Before returning to the hive, a queen must be able to determine whether she has mated with sufficient drones. It is suggested that stretch receptors in the oviducts are involved with this, forming a negative feedback stimulus once the oviducts are full. Perhaps amitraz impairs stretch receptor function or signalling?

Clearly there’s a lot left to learn.


The effective mating frequencies determined in the presence of amitraz (and tau-fluvalinate & coumaphos) were higher than the controls. However, they still appear rather low when compared with previous reports of hyperpolyandrous 18 colonies with up to 77 distinct patrilines (I’ve written about this previously, including descriptions of how it was determined).

Don’t mix the two observations up. In the studies of hyperpolyandry they analysed queens to determine their patriline.

A queen from a very rare patriline is still a queen, so can be screened.

In contrast, if you only screen a handful of workers (from the thousands present in the colony), you are very unlikely to find extremely rare patrilines. Those you do find will be the ones that are most common. 

A logical extension of the studies reported by Walsh et al., would be to determine whether hyperpolyandry also increased in amitraz-exposed colonies. If the effective mating number is increased you should observe a larger number of patrilines.

Alternatively, perhaps Withrow and Tarpy (who published the hyperpolyandry paper 19) should look again at whether the colonies they screened had a long history of amitraz exposure.

And what about that nadired super?

It’s probably fortunate I’d not fully read the literature before answering the question after my talk. 

If I had, I’d have tried to paraphrase the ~2000 words I’ve just written … so making my answer interminably long.

Of course, it’s unlikely that an amitraz (Apivar) contaminated super will ever be visited by a queen (but these things do happen 🙁 ).

Or be a location for developing queen cells. 

So, in this regard, I think it’s irrelevant whether the super is reused.

In contrast, the wax solubility and residual miticide activity of one of the hydrolysis products of amitraz is more of a concern. I don’t want this near honey I’m going to extract, and I’d rather not have it in the hive at all.

All of which explains the “Yes, but I don’t” answer to the original question about whether the super can be reused.

Fondant feeding on a colony with a nadired super

The super in the picture above will be removed early next season, before the queen starts laying in it. The super will be empty and I’ll melt the wax out in my steam wax extractor. 
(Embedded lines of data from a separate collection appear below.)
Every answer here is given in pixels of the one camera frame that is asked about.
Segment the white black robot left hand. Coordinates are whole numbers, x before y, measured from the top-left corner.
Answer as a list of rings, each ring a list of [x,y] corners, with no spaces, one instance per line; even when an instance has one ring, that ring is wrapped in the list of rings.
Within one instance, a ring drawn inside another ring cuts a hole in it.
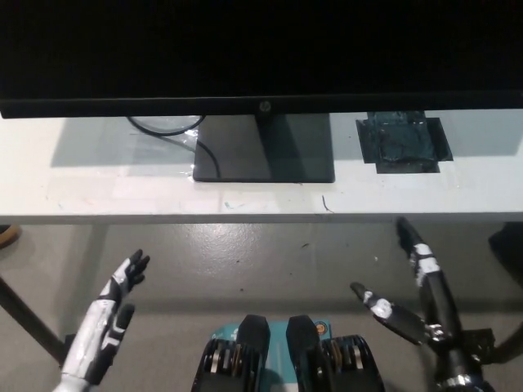
[[[61,368],[56,391],[89,391],[98,386],[112,366],[135,312],[123,300],[145,279],[150,258],[141,249],[112,273],[90,304]]]

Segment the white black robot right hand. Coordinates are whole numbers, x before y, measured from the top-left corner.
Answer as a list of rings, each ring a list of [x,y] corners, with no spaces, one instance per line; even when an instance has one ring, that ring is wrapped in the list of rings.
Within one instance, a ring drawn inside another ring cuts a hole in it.
[[[432,350],[438,391],[489,391],[480,363],[465,346],[458,309],[434,252],[406,218],[396,220],[396,232],[413,271],[423,316],[379,296],[362,283],[351,283],[351,290],[381,325]]]
In a good nectar flow the bees will draw a full super of comb very quickly. Yes, they’ll use some nectar that would otherwise be used make honey, but that’s a small penalty.

And what will I do with the extracted wax? 

I’ll probably trade it in for new foundation 20.

And since this is what many beekeepers do it explains why I’m certain that most commercial foundation is contaminated with miticides 🙁

But don’t forget …

Mite management is important. Miticides are chemicals and, like other medicines, have both beneficial and detrimental effects. The beneficial effects far outweigh the detrimental ones. If you do not treat, the likelihood is that mites and viruses will kill the colony … if not immediately, then eventually.